Advantest has set up and maintains internal control systems that correspond to the requirements of the Companies Act and the Financial Instruments and Exchange Act. In order to manage the group with an emphasis on performance evaluation based on the consolidated financial statements, these systems are built as a unified system that includes both Advantest and its affiliates.
Advantest has established an Internal Control Committee in which the Representative Director acts as the chairperson and outside Directors are observers. This committee identifies and analyzes significant risks for the whole company, and clarifies the responsible department and procedures for responding to each risk. Regarding the Internal Control System, the execution status of implementation of the system to ensure the appropriateness of business is reported directly to the Board of Directors once a year. Furthermore, if a material weakness is found in the internal control system development and operating status and the internal control evaluation process, it is reported to the Board of Directors.
Risk Management System
Thus, Advantest's risk management system is based on management supervision of risk analysis and risk response at the unit level.

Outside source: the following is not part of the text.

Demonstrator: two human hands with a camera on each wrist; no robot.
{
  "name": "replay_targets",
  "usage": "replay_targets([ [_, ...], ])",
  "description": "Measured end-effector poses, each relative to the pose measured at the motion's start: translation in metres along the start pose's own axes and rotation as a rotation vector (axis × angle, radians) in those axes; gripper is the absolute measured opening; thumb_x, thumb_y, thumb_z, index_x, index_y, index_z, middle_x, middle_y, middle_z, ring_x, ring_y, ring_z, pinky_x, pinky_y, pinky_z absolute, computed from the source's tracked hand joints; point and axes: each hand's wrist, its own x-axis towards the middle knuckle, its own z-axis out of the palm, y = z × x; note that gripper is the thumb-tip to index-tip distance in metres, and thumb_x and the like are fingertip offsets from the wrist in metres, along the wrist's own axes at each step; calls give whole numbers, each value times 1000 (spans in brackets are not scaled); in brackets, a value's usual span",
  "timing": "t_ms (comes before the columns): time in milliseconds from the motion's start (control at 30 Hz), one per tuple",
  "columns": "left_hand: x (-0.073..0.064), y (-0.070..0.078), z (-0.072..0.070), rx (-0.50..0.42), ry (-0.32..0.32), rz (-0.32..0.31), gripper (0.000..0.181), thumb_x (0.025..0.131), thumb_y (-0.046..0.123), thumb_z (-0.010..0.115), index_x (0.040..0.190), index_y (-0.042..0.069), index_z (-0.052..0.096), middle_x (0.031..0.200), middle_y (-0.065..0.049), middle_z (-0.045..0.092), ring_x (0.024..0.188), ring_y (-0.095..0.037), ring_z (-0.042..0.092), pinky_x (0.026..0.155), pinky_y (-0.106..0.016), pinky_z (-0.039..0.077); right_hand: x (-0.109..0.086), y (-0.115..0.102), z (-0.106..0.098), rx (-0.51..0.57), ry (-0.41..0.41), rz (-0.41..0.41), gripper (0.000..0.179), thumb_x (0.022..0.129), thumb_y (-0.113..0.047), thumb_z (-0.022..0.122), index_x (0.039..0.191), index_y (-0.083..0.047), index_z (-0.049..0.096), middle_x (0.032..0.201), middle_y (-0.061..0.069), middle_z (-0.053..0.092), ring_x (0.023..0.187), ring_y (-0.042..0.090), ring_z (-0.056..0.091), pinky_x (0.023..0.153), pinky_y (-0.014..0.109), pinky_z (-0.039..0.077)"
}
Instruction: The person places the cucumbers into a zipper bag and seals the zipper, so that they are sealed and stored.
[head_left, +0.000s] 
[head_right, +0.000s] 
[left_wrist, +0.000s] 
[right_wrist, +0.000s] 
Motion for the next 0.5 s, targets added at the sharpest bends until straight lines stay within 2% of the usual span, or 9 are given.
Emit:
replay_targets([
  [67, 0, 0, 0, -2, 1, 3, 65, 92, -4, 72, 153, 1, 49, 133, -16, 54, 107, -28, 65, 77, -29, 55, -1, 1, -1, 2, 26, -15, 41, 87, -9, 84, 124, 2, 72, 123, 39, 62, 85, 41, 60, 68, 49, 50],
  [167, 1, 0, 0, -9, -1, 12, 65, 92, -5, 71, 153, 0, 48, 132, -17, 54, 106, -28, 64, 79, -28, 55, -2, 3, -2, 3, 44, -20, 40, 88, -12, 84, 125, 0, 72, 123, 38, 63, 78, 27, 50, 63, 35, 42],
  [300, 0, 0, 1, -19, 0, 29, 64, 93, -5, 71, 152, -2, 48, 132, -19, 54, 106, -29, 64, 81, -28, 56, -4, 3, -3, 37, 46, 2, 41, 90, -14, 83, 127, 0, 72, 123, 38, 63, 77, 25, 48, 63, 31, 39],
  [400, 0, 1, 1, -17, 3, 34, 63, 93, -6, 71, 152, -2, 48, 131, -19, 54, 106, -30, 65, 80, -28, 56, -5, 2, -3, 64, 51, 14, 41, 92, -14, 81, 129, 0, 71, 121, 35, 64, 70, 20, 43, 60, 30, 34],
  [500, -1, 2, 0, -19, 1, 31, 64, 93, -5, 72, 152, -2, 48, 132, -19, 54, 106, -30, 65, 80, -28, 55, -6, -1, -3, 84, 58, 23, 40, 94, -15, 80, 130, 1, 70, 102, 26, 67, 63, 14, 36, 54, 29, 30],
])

At the same time, regarding corporate-level risks, the Board of Directors or the Management Committee makes timely decisions and issues instructions to relevant departments to create a system that combines bottom-up and top-down risk management.
Bottom-up Reporting Line
Based on the risk management policy established by the Internal Control Committee, each unit conducts risk management and reports to the Internal Control Committee (twice a year). The Internal Control Committee supervises and evaluates the management status and provides feedback to each unit.
The organization to whom risks are reported varies depending on the risk being reported. Risks related to information disclosure is collected by the Disclosure Committee, while those related to compliance is collected by the Chief Compliance Officer (CCO), which are collectively reported to the Executive Management Committee and Board of Directors through the respective officers in charge. Some risks are also reported directly to the Executive Management Committee, Board of Directors, and Audit and Supervisory Committee.
When each unit incorporates the management plan formulated by the Board of Directors and the Executive Management Committee into its own department's measures, we have a system in place to provide support according to its content.
The Internal Control Committee has defined factors that may hinder business management as risks, and has asked each unit to submit reports while supporting each unit from a company-wide perspective. The Sustainable Management Promotion Working Group encourages each unit for the planning and implementation of measures from an ESG perspective.
In the case of an emergency, necessary measures are taken in accordance with the directions given by the Risk Management Group.